Lesson 053: Audit-First Design
Lesson 053: Audit-First Design
The Lesson
Before writing any code for a new feature, produce a written audit of the existing codebase: what exists, what can be reused, where new code slots in. The audit document prevents reimplementing existing functionality and identifies the exact extension points — saving more time than it costs to write.
Context
A data science platform with 15+ modules, 168 tests, and 29 database tables needed a major extension: biased voting blocks, vision-language model tagging, block-aware statistics, and static site integration. The extension touched nearly every layer of the stack — synthetic data generation, feature extraction, statistical modeling, validation, web API, and frontend. Without an audit, the risk was high: reimplementing query patterns that already existed, creating parallel data paths that diverged from existing conventions, or missing reusable infrastructure buried in modules the developer hadn't recently touched.
What Happened
Created a formal audit document (
docs/artemis_bias_extension_audit.md) as the first commit of the project — before any code changes. The audit covered:synthetic/— existing voter profiles, vote generation, run metadata, extension pointsfeatures/— visual features, CLIP embeddings, text features, how to add new extractorsmodels/— Elo, Borda, Beta-Binomial, composite scoring, where block-aware variants slot invalidate/— bias detection, calendar validation, extension points for block-level biasstatic/— JSON export, stats page, how new sections integrateweb/— API routes, frontend architecture, CLI command registration
The audit identified three cases where existing code could be reused directly:
- The
observe/run_manifest.pyrun tracking system — no need to build a new one for block vote runs - The PyArrow bulk insert pattern from
features/embeddings.py— reusable for attribute batch writes - The
config/sql_helpers.pyrun-resolution subqueries — reusable for block statistics queries
- The
The audit identified two patterns that needed deliberate deviation:
- Vote generation used
executemanyfor small batches but the block generator would produce 50K+ ballot-image rows. The audit flagged this and led to using PyArrow bulk insert instead (preventing the hanging bug from Lesson 020). - The existing bias detection in
validate/used chi-squared tests on position bias. Block-aware bias detection needed lift-based metrics — a different statistical approach. The audit clarified this wasn't a case of "extend the existing function" but "add a parallel analysis module."
- Vote generation used
The audit took 15 minutes to write. The subsequent 10 implementation phases (vision tagging, voting blocks, statistics, export, web integration, acceptance tests) completed without any "oh, this already exists" rework moments. Three developers reviewing the code confirmed they found no dead code or reimplemented functionality.
Key Insights
- An audit is cheaper than rework. Fifteen minutes reading code and writing notes prevents hours of implementing something that already exists, debugging conflicts with existing patterns, or refactoring to match conventions discovered too late.

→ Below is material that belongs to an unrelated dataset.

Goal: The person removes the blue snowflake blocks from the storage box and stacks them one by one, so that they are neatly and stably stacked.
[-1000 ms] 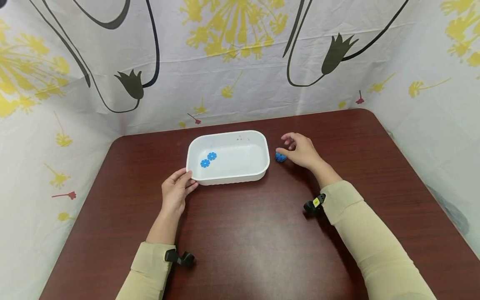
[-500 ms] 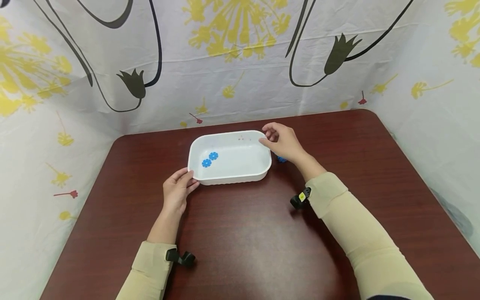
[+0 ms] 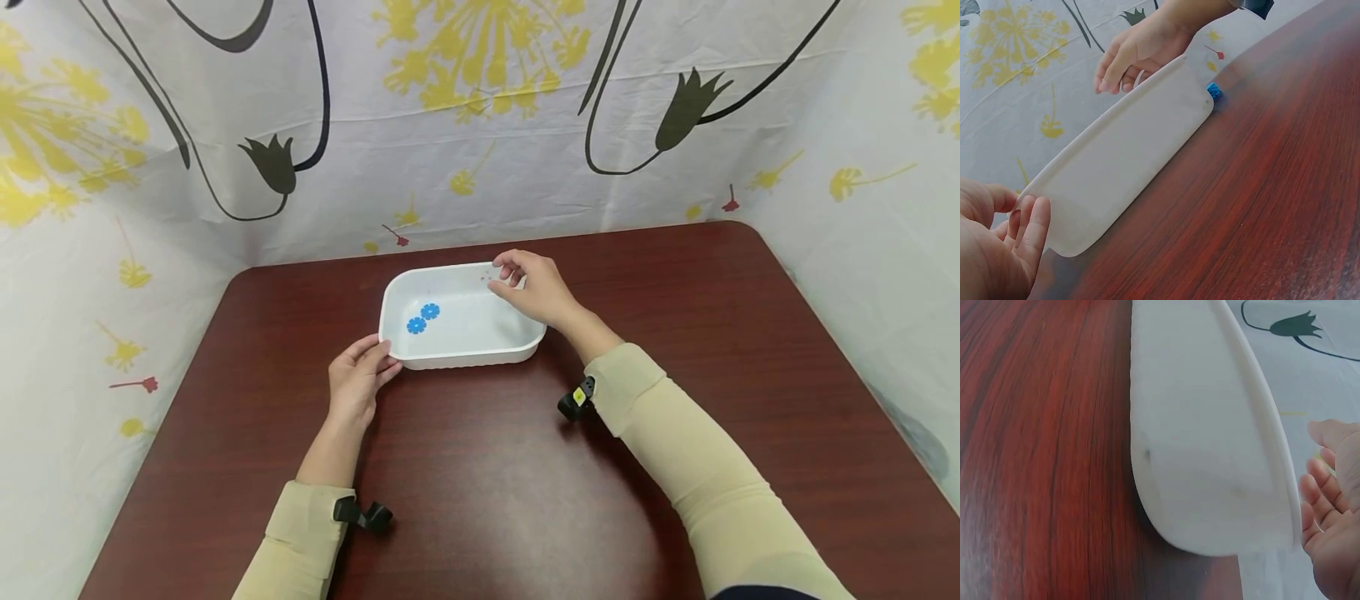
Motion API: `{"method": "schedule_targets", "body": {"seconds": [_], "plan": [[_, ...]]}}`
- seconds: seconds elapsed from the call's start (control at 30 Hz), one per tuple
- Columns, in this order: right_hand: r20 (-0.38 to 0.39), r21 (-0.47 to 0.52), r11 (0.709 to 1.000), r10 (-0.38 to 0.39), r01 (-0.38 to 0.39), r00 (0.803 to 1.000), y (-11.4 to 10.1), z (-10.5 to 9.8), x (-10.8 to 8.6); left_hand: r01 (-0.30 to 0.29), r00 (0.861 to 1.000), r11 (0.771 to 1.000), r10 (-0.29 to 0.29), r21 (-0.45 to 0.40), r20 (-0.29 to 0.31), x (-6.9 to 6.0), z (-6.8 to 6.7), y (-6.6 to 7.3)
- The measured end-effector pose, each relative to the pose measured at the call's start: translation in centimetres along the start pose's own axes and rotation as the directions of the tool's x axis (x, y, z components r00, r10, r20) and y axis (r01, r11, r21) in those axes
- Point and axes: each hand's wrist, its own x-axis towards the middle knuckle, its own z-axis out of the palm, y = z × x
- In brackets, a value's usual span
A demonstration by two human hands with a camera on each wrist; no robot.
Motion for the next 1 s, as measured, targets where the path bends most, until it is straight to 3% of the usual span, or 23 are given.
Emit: {"method": "schedule_targets", "body": {"seconds": [0.63, 1.0], "plan": [[0.119, -0.003, 1.0, 0.015, -0.014, 0.993, -0.7, 3.8, 1.3, -0.02, 1.0, 1.0, 0.02, -0.01, -0.008, 0.1, 0.1, -0.3], [0.168, 0.018, 0.999, 0.028, -0.031, 0.985, -1.5, 6.3, 2.1, -0.018, 0.998, 0.999, 0.015, -0.042, -0.069, 0.1, 0.5, -0.3]]}}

- Audit the extension points, not just the modules. Knowing "the scoring pipeline exists" isn't enough. The audit should document "new scoring methods slot in by adding a function to
models/and calling it fromcompute_preference_scores()in__init__.py." The extension point is the actionable output. - The audit document is a communication artifact. It's useful beyond the author: reviewers can check the audit against the implementation to verify that reuse claims are accurate, and future developers can read it to understand why certain design decisions were made.
- Audit scope should match extension scope. Auditing the entire codebase for a one-file change is waste. Auditing only the module you're changing for a cross-cutting feature is insufficient. The right scope is: every module the new feature will import from, write to, or pattern-match against.
- The audit commit should contain no code changes. Mixing audit findings with implementation in the same commit makes it impossible to verify that the audit was done before the implementation influenced the findings. A clean audit commit is a checkpoint: "here's what I knew before I started writing code."
Applicability
Audit-first design is valuable when:
- The codebase has 5+ modules and you're adding a cross-cutting feature
- You're working in a codebase you didn't write or haven't touched recently
- The extension involves multiple integration points (not just "add a new endpoint")
- Multiple developers will review or extend the work
Does NOT apply when:
- The change is isolated to one file or function (the "audit" is just reading that file)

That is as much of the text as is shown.